For multiple pipelines with independent trigger schedules, use `SchedulerManager` so each pipeline can run on its own cadence in parallel:

```python
from th2etl.pipelines import build_example_pipeline
from th2etl.scheduler import CronTrigger, CronScheduler, SchedulerManager

pipeline1 = build_example_pipeline()
pipeline2 = build_example_pipeline()

scheduler1 = CronScheduler(pipeline1, CronTrigger("0 * * * *"), name="hourly_pipeline")
scheduler2 = CronScheduler(pipeline2, CronTrigger("*/5 * * * *"), name="five_minute_pipeline")

manager = SchedulerManager([scheduler1, scheduler2])
manager.start()
```

If you persist scheduler metadata in the database, load scheduled pipelines dynamically from `DatabaseStorage`:

```python
from th2etl import DatabaseStorage
from th2etl.configs.settings import get_settings
from th2etl.scheduler import load_scheduler_manager

settings = get_settings()
with DatabaseStorage.from_settings(settings) as storage:
    manager = load_scheduler_manager(storage)
    manager.start()
```

Or create a scheduler helper directly:

```python
from th2etl.pipelines import build_example_pipeline
from th2etl.scheduler import schedule_pipeline

pipeline = build_example_pipeline()
scheduler = schedule_pipeline(pipeline, "0 * * * *")
scheduler.start()
```

## Logging

The application uses Python's standard `logging` module. You can control the log verbosity using environment variables.

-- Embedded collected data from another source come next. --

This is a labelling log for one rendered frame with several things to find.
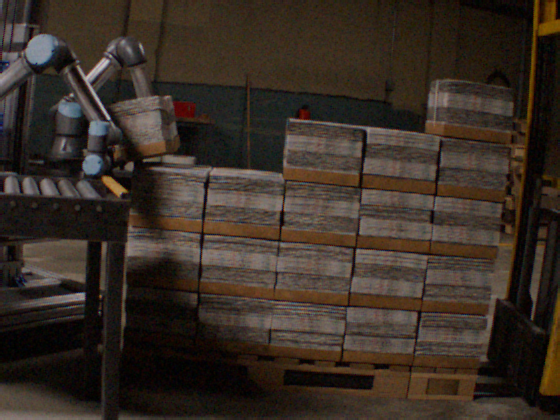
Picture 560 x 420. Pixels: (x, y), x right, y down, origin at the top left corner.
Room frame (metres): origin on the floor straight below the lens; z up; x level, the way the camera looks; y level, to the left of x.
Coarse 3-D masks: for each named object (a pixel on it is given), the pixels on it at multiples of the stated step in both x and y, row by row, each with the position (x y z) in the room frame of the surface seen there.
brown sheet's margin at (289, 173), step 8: (288, 168) 3.14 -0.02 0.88; (288, 176) 3.14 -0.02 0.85; (296, 176) 3.14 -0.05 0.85; (304, 176) 3.14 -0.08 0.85; (312, 176) 3.14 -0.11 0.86; (320, 176) 3.14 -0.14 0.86; (328, 176) 3.14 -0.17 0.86; (336, 176) 3.14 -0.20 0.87; (344, 176) 3.14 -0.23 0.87; (352, 176) 3.14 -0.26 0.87; (336, 184) 3.14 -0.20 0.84; (344, 184) 3.14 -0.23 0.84; (352, 184) 3.14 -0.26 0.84
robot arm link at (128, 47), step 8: (128, 40) 3.63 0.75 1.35; (136, 40) 3.65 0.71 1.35; (120, 48) 3.63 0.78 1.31; (128, 48) 3.61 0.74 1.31; (136, 48) 3.62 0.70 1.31; (120, 56) 3.65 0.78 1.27; (128, 56) 3.61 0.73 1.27; (136, 56) 3.61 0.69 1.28; (144, 56) 3.63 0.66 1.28; (128, 64) 3.62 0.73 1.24; (136, 64) 3.61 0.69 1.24; (144, 64) 3.63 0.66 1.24; (136, 72) 3.63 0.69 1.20; (144, 72) 3.64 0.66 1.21; (136, 80) 3.64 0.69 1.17; (144, 80) 3.64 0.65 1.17; (136, 88) 3.65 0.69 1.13; (144, 88) 3.64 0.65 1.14; (144, 96) 3.65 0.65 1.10
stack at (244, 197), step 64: (192, 192) 3.13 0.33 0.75; (256, 192) 3.14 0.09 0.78; (320, 192) 3.15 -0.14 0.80; (384, 192) 3.16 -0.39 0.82; (128, 256) 3.12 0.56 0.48; (192, 256) 3.13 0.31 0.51; (256, 256) 3.14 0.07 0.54; (320, 256) 3.14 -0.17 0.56; (384, 256) 3.16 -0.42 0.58; (128, 320) 3.12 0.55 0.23; (192, 320) 3.14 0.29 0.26; (256, 320) 3.14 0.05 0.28; (320, 320) 3.15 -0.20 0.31; (384, 320) 3.16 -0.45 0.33; (256, 384) 3.14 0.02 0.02; (384, 384) 3.16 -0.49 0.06
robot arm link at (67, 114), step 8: (64, 104) 3.46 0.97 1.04; (72, 104) 3.49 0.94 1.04; (56, 112) 3.51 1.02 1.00; (64, 112) 3.44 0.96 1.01; (72, 112) 3.44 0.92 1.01; (80, 112) 3.47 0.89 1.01; (56, 120) 3.49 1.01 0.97; (64, 120) 3.44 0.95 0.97; (72, 120) 3.44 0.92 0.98; (80, 120) 3.47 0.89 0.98; (64, 128) 3.43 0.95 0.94; (72, 128) 3.44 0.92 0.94; (80, 128) 3.48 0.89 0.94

- `TH2ETL_LOG_LEVEL`: Sets the global log level. Defaults to `INFO`. Can be set to `DEBUG`, `INFO`, `WARNING`, `ERROR`.
- `TH2ETL_LOG_LEVELS`: Provides fine-grained control over different parts of the application. This is a comma-separated list of `logger_name:LEVEL`.

For example, to see detailed logs from the scheduler but only warnings and errors from the pipelines and blocs, you can set:

```bash
export TH2ETL_LOG_LEVELS="th2etl.scheduler:INFO,th2etl:WARNING"
```

This sets the logger for the `th2etl.scheduler` module to `INFO`, while setting the base `th2etl` logger (which other modules inherit from) to `WARNING`. This is useful for focusing on the scheduler's activity without being overwhelmed by pipeline execution details.

## Output Storage

When pipelines are run by the scheduler, their output can be stored in a directory for later review.

- `pipelines_logs_dir`: Set this environment variable to the path of a directory where you want to store the output of each pipeline run.

If this variable is set, a new subdirectory will be created for each run, named with the scheduler and a timestamp (e.g., `five_minute_scheduler/20260515_103000`). This folder is passed to the pipeline in the `RunContext`, and blocs can be designed to write their output there.